Trump is expected to surrender in court in Miami at around 3 p.m. ET, which will be the second time he has faced a judge in the criminal case since April. This is a historic event, as it is the first time a former President of the United States has been charged with federal charges.
As he has stated about all of his legal troubles, Trump insists that he has done nothing wrong and that this is a politically motivated persecution against him.
The former president will be formally charged with 37 counts of serious crimes, including deliberately withholding classified documents that prosecutors say could have endangered national security. He also faces a charge of espionage, which carries the possibility of a significant prison sentence.
The case has political implications for Trump, who is currently leading the campaign for the 2024 Republican presidential primaries. It also poses profound legal consequences in the face of the prospect of a possible conviction and years in prison.
This is a pivotal moment for the Department of Justice, which has never before brought federal charges against a former President. Attorney General Merrick Garland attempted to insulate the department from political attacks by handing the case to special judge Jack Smith, who recently said, "We have a set of laws in this country, and they apply to everyone."
Trump has increased his rhetoric against prosecutor Jack Smith, whom he called "crazy," while repeating his unproven claims that he was the subject of a political persecution. He even promised that if elected to a second term, he would appoint a special prosecutor to investigate Biden and his family.
The court appearance takes place in the context of possible protests and disturbances, as some of Trump's supporters are planning to travel by bus to Miami from other parts of Florida.

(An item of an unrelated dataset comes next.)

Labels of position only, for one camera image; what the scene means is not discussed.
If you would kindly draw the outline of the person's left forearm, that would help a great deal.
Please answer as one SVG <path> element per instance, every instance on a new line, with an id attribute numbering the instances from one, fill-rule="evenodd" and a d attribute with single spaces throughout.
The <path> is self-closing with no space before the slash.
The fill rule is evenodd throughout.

Miami Mayor Francis Suarez said the city is prepared, and Police Chief Manuel A. Morales said the downtown area could see up to 50,000 protesters.

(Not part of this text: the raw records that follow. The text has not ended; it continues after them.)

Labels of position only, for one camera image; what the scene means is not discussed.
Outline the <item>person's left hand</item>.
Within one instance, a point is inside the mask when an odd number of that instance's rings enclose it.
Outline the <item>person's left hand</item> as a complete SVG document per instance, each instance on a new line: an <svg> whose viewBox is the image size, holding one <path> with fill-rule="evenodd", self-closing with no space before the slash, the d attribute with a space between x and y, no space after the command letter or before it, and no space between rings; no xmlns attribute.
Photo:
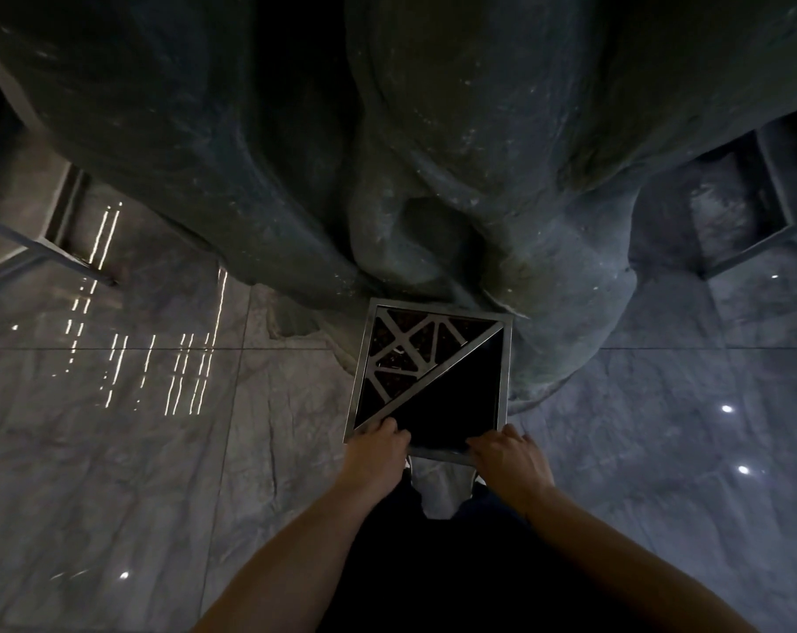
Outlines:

It is unclear who will defend Trump as the case progresses, as he seeks to hire additional lawyers following the departure of two lawyers who had been handling his defense for months. Under district rules, defendants are required to have a local attorney to proceed with an appearance.
The former president has scheduled a speech and fundraiser for Tuesday night at his Bedminster golf club in New Jersey.

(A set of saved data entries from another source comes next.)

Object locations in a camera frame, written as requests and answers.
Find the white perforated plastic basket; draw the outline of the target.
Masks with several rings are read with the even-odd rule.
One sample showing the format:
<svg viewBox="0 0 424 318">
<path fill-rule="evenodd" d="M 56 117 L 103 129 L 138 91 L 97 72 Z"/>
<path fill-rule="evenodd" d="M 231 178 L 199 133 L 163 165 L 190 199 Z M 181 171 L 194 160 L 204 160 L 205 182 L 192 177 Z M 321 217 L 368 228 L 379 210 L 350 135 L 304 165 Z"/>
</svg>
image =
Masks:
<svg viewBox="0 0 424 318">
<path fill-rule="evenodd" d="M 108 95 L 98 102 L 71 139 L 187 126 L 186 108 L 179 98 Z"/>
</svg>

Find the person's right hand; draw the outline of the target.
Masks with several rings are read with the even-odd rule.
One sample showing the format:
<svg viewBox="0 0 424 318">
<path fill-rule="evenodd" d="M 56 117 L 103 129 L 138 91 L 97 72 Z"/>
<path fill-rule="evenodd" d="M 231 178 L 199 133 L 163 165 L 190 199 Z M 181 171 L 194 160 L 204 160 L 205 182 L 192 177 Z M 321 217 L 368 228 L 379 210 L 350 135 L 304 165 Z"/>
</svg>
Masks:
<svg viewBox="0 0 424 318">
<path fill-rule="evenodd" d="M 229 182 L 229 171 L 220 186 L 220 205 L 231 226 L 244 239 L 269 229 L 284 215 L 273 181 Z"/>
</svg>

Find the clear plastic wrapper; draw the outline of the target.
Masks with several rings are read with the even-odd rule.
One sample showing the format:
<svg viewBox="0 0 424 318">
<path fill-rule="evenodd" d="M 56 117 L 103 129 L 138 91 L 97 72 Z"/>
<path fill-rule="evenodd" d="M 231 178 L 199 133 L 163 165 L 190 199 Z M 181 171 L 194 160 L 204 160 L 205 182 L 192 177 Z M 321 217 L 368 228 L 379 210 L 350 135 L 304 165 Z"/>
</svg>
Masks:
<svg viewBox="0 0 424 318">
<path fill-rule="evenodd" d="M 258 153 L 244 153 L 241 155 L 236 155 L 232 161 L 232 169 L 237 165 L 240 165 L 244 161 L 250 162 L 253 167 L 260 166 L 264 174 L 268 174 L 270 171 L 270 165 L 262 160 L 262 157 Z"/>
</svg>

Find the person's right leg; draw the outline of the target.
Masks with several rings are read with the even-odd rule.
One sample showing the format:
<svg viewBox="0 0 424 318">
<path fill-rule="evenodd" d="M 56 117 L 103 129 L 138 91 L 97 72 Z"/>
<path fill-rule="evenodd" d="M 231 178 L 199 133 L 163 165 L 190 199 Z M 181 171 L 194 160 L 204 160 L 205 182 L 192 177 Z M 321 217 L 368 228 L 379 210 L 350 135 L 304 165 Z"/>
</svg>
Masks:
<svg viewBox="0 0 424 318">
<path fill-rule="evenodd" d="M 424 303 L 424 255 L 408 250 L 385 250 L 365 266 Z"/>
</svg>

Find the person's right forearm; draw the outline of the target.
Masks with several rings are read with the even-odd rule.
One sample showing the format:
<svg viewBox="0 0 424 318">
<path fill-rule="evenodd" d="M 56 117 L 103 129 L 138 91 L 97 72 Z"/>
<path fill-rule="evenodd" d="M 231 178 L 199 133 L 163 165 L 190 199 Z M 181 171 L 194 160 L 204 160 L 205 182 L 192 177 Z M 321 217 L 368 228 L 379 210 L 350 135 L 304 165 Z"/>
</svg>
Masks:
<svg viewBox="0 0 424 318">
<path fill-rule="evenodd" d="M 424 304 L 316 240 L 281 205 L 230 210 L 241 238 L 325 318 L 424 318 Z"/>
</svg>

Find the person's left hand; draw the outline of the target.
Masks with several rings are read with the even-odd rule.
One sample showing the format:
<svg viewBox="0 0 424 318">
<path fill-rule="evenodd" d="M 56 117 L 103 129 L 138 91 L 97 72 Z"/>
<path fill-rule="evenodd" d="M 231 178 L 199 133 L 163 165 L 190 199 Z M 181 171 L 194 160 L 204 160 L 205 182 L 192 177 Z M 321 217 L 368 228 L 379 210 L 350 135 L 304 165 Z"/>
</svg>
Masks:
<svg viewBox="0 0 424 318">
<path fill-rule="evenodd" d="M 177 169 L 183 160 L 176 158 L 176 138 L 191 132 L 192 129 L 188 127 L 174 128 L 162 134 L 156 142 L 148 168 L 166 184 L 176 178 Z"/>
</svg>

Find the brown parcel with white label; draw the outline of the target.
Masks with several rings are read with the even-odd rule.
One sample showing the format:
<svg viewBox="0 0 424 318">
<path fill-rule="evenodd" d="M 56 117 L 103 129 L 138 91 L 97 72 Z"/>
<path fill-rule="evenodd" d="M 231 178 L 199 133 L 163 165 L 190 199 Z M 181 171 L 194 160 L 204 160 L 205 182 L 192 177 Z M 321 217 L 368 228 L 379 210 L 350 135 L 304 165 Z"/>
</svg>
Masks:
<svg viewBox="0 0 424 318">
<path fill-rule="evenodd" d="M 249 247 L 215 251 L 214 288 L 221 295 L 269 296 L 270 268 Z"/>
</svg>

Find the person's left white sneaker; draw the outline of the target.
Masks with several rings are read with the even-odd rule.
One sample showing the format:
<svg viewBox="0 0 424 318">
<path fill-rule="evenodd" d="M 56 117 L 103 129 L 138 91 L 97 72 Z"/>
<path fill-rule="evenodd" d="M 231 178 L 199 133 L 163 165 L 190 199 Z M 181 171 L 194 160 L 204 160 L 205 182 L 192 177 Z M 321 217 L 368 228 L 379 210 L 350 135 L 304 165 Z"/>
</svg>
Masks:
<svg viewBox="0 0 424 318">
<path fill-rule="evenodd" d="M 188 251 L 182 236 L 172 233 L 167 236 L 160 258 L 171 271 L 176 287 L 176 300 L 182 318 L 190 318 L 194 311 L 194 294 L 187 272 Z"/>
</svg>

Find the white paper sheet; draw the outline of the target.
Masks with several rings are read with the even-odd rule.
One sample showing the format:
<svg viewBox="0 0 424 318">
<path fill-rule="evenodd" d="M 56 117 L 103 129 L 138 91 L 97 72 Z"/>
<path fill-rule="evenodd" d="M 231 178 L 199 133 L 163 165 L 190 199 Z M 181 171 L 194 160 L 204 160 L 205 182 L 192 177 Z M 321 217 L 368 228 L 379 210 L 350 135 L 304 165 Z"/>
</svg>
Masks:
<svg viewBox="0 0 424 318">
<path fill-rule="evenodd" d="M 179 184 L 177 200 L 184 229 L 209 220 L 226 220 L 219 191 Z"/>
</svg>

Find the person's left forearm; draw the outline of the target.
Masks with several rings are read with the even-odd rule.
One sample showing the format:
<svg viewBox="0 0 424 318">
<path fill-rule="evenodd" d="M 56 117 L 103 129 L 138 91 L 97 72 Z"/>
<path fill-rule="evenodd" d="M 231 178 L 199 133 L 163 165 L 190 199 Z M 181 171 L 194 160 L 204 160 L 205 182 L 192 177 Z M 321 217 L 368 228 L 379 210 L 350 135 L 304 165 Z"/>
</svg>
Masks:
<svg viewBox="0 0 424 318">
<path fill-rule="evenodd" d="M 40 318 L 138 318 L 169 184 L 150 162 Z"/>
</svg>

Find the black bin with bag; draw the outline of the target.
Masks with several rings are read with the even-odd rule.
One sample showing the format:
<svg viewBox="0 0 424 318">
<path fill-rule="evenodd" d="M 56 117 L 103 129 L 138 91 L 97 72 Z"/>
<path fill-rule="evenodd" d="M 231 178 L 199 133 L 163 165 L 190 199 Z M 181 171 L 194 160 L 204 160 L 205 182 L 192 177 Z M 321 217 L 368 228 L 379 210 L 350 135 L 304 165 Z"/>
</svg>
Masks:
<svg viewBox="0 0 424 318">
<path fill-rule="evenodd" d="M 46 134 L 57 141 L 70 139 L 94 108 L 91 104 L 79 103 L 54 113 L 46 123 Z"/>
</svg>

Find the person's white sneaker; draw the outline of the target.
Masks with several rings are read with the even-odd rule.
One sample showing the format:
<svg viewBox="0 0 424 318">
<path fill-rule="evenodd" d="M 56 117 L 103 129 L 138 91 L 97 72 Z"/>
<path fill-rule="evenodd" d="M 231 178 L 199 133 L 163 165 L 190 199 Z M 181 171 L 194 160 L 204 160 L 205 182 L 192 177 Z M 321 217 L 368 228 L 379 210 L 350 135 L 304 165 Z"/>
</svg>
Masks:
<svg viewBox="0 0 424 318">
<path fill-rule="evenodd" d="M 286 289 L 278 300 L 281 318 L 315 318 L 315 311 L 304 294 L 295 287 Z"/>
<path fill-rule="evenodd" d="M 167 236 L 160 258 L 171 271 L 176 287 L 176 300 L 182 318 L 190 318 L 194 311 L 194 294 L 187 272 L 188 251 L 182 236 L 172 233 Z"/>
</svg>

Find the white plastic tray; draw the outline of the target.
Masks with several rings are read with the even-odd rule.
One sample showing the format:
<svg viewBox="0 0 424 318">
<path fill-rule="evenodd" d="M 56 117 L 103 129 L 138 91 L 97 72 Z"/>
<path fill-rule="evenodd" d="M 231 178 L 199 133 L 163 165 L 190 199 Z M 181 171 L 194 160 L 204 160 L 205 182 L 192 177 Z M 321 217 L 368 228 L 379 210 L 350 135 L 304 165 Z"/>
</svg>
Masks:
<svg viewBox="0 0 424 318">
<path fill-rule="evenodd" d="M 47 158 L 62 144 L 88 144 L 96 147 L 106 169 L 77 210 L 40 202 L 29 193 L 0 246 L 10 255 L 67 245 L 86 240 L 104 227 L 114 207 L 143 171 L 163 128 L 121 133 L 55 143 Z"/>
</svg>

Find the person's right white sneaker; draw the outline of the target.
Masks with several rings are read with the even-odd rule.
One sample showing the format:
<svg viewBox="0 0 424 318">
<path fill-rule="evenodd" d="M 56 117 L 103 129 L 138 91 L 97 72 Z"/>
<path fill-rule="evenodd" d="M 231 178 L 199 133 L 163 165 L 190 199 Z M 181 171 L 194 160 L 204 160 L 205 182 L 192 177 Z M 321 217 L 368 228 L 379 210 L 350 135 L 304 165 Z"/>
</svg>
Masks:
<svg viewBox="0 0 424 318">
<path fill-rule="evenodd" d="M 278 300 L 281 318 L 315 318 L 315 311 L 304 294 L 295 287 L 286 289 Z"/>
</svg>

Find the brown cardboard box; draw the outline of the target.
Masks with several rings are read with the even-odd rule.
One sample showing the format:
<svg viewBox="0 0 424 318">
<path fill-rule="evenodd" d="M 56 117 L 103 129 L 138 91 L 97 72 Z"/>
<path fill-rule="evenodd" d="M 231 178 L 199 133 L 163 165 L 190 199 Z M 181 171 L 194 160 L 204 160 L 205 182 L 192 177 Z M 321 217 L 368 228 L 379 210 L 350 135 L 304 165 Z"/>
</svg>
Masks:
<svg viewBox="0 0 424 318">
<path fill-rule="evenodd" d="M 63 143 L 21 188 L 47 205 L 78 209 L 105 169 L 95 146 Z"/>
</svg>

"They're doing this because they can't win elections fairly," Trump said on Monday in an interview with American Media.
The court appearance is also taking place in the context of possible protests and disturbances. Trump himself has encouraged his supporters to join a protest planned for Tuesday at the Miami courthouse, where he is expected to surrender to authorities.
Some of Trump's supporters were also planning to travel by bus to Miami from other parts of Florida, so authorities are on high alert. Miami Mayor Francis Suarez said the city is prepared, and Police Chief Manuel A. Morales said the downtown area could see up to 50,000 protesters.
As Trump's caravan slowed down entering his Doral resort on Monday, about 50 supporters cheered him on. The president gave them a thumbs-up gesture. Minutes earlier, a scuffle ensued when a man stood in front of the crowd with signs and a suit covered with a two-word phrase that negatively portrayed the former president. Supporters rushed him and several shouted at him before Doral police intervened and escorted him out.
A federal grand jury in Washington had heard testimony for months in the case of the classified documents, but the Department of Justice filed it in Florida, where Trump's Mar-a-Lago resort is located and where many of the alleged acts of obstruction of justice occurred.
Although Trump is scheduled to appear before a federal judge on Tuesday, the case has been assigned to a District Court judge appointed by him, Aileen Cannon, who ruled in his favor last year in a dispute over whether an outside special expert could be appointed to review the seized classified documents. A federal appeals panel ultimately overturned her ruling.
It is unclear who will defend Trump as the case progresses. He is expected to meet with advisors before his court appearance as he seeks to hire additional lawyers following the departure of two lawyers who had been handling his defense for months. Under district rules, defendants are required to have a local attorney to proceed with an appearance.
WHAT HE IS ACCUSED OF
The Department of Justice revealed on Friday the indictment of 37 serious charges, 31 of them related to intentionally withholding national defense information. Other charges include conspiracy to obstruct justice and false statements.
The indictment alleges that Trump intentionally withheld hundreds of classified documents that he took from the White House to his Mar-a-Lago resort in Palm Beach after leaving the presidency in January 2021.
The files he kept in a bathroom, a ballroom, a bedroom, and a shower included material on nuclear programs, defense capabilities, and weaponry of the US and foreign governments, and a "Pentagon attack plan," the indictment says.
The information, if exposed, could have endangered members of the military, confidential sources, and intelligence collection methods, according to prosecutors.
In addition, prosecutors say he attempted to obstruct the government's efforts to recover the documents, among other things ordering his personal assistant Walt Nauta - also charged with Trump - to move boxes to hide them and also suggesting to his own lawyer that he hide or destroy the documents requested by a Department of Justice subpoena.